Neural Networks API Drivers

This document provides an overview on how to implement a Neural Networks API driver for Android {{ androidPVersionNumber }}. For full details, consult the documentation found in the HAL definition files in hardware/interfaces/neuralnetworks. You will find useful code, including a sample driver, in frameworks/ml/nn/driver.

We suggest you familiarize yourself with the Neural Networks API guide{: .external} before reading this document.

Changes introduced in Android {{ androidPVersionNumber }}

The 1.1 HAL is very similar to the 1.0 HAL introduced in Android 8.1. It contains three notable changes:

IDevice::prepareModel_1_1 includes an ExecutionPreference parameter. A driver can use this to adjust its preparation, knowing that the application prefers to conserve battery or will be executing the model in quick successive calls.
Nine new operations have been added: BATCH_TO_SPACE_ND, DIV, MEAN, PAD, SPACE_TO_BATCH_ND, SQUEEZE, STRIDED_SLICE, SUB, TRANSPOSE.
An application can specify that 32 bit float computations can be run using 16 bit float range and/or precision by setting Model.relaxComputationFloat32toFloat16 to true. The Capabilities struct has the additional field relaxedFloat32toFloat16Performance so that the driver can report its relaxed performance to the Framework.

Overview

The Neural Networks (NN) HAL defines an abstraction of the various accelerators. The drivers for these accelerators must conform to this HAL. Like all drivers implemented since the Android 8.0 release, the interface is specified in HIDL files.

The general flow of the interface between the framework and a driver is depicted below:

Neural Networks Interface

Figure 1: Neural Networks flow

Initialization

At initialization, the Framework queries the driver for its capabilities. How fast can the accelerator process floating point and quantized tensors? How much power does the accelerator use doing so? The Framework uses this information to determine where a model will be executed. See IDevice::getCapabilities in IDevice.hal.

Request compilation

For a given application request, the Framework needs to figure out which accelerators to use.

At model compilation time, the framework sends the model to each driver by calling IDevice::getSupportedOperations. Each driver returns an array of booleans indicating which operations of the model are supported. The driver may decide that it can't support a given operation for many reasons, for example:

It does not support the data type or the operation,
It supports only operations with specific input parameters, e.g. it can do convolve 3x3 and 5x5 but not 7x7, or
Memory constraints prevent it from handling large graphs or inputs.

The Framework chooses which parts of the model to run on the available processors. It bases its decision on the performance characteristics of the processor and on the preference stated by the application, e.g., whether it prefers speed or energy efficiency. See the Performance Characteristics section below.

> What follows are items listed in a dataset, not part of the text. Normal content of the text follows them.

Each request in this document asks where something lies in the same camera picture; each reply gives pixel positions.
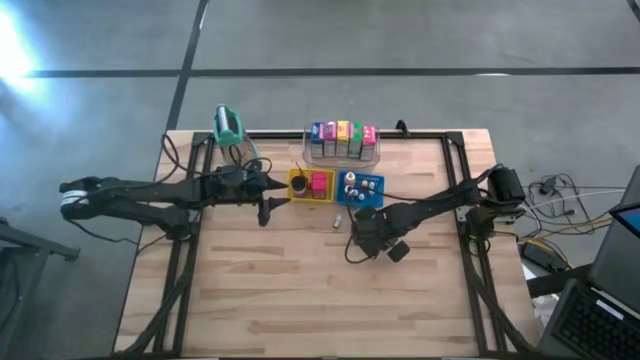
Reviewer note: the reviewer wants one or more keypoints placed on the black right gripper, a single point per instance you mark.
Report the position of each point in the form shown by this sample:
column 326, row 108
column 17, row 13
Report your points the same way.
column 375, row 230

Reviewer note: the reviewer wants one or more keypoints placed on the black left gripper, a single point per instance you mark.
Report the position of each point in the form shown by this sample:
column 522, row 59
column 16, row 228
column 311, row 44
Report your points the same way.
column 235, row 185

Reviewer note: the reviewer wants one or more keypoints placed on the spice jar with purple label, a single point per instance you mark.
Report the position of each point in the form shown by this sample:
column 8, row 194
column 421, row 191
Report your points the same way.
column 299, row 186

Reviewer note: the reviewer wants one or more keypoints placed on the red-lidded smoked paprika tin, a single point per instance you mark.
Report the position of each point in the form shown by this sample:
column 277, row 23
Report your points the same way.
column 318, row 185

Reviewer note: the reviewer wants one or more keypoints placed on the blue mini cereal box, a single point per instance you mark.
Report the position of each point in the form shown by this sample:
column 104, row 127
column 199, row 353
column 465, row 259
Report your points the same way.
column 317, row 137

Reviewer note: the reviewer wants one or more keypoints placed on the pink mini cereal box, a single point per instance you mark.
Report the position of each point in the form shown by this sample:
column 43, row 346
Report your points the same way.
column 329, row 137

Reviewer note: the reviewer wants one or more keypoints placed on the yellow mini cereal box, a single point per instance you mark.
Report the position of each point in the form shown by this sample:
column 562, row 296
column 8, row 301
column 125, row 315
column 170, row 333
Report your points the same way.
column 343, row 136

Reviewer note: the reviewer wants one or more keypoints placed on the red mini cereal box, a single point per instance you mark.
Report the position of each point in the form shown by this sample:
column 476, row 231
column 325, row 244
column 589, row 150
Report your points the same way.
column 368, row 142

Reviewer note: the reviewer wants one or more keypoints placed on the green mini cereal box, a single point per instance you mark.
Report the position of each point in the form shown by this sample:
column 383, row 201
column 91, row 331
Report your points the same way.
column 355, row 140

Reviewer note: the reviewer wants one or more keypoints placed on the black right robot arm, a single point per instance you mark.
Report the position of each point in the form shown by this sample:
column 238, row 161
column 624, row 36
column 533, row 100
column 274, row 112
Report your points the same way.
column 440, row 205

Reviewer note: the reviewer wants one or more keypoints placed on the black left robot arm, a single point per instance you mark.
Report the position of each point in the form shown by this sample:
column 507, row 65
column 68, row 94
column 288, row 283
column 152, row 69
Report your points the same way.
column 150, row 192

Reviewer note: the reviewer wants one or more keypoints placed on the blue plastic basket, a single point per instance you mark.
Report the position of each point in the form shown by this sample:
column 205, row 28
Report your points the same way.
column 380, row 200

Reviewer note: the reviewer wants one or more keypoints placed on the clear plastic bin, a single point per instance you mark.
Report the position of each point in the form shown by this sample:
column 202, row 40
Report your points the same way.
column 307, row 160

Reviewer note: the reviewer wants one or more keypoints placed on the yellow plastic basket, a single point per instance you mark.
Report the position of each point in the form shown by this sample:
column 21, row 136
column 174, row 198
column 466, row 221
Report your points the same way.
column 330, row 200

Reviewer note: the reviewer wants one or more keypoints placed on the black power adapter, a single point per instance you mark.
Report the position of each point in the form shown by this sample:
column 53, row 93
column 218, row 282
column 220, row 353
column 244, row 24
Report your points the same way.
column 537, row 256

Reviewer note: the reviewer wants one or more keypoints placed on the white paper sheet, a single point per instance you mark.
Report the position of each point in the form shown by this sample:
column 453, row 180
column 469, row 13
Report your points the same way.
column 542, row 307

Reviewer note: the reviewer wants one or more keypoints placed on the black stand bar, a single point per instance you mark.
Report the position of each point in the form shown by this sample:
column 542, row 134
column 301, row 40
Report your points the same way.
column 555, row 282

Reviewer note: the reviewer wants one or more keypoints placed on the grey open laptop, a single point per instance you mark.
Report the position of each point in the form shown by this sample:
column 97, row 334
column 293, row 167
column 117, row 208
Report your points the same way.
column 590, row 320

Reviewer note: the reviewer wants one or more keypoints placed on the black side desk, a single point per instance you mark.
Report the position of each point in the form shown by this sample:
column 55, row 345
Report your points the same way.
column 30, row 245

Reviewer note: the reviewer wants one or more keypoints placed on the laptop with blue screen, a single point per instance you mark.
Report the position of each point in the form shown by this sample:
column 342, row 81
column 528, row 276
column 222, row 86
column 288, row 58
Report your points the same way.
column 631, row 220

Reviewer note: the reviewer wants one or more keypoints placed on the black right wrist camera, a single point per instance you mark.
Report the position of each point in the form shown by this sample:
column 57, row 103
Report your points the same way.
column 398, row 251

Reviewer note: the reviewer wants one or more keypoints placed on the black aluminium table frame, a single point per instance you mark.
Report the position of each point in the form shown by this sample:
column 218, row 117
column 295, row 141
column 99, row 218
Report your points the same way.
column 280, row 135

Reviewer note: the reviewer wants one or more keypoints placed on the small black clamp mount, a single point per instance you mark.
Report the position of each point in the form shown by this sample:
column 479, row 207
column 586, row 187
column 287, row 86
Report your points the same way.
column 401, row 127

The Framework instructs each selected driver to prepare to execute a subset of the model by calling IDevice::prepareModel. This instructs the driver to compile the request. A driver may for example generate code, create a re-ordered copy of the weights, etc. There may be a substantial time between the compilation of the model and the execution of requests, so precious resources like large chunks of device memory should not be assigned at this time.

If any driver returns a failure code during the preparation, the Framework runs the entire model on the CPU. On success, an IPreparedModel handle is returned.

A driver may want to cache to persistent storage the results of its compilation. This avoids a perhaps lengthy compilation step each time the application is started. The directory frameworks/ml/nn/driver/cache contains sample caching code. The nnCache subdirectory contains persistent storage code. A driver is free to use this implementation or any other. A driver is responsible for freeing cached artefacts when they are no longer useful.

Request execution

When the application asks the Framework to execute a request, the Framework calls IPreparedModel::execute for each selected driver. The Request parameter passed to this function lists the input and output buffers used for the execution. Both input and output buffers use a standard format; see the Tensors section.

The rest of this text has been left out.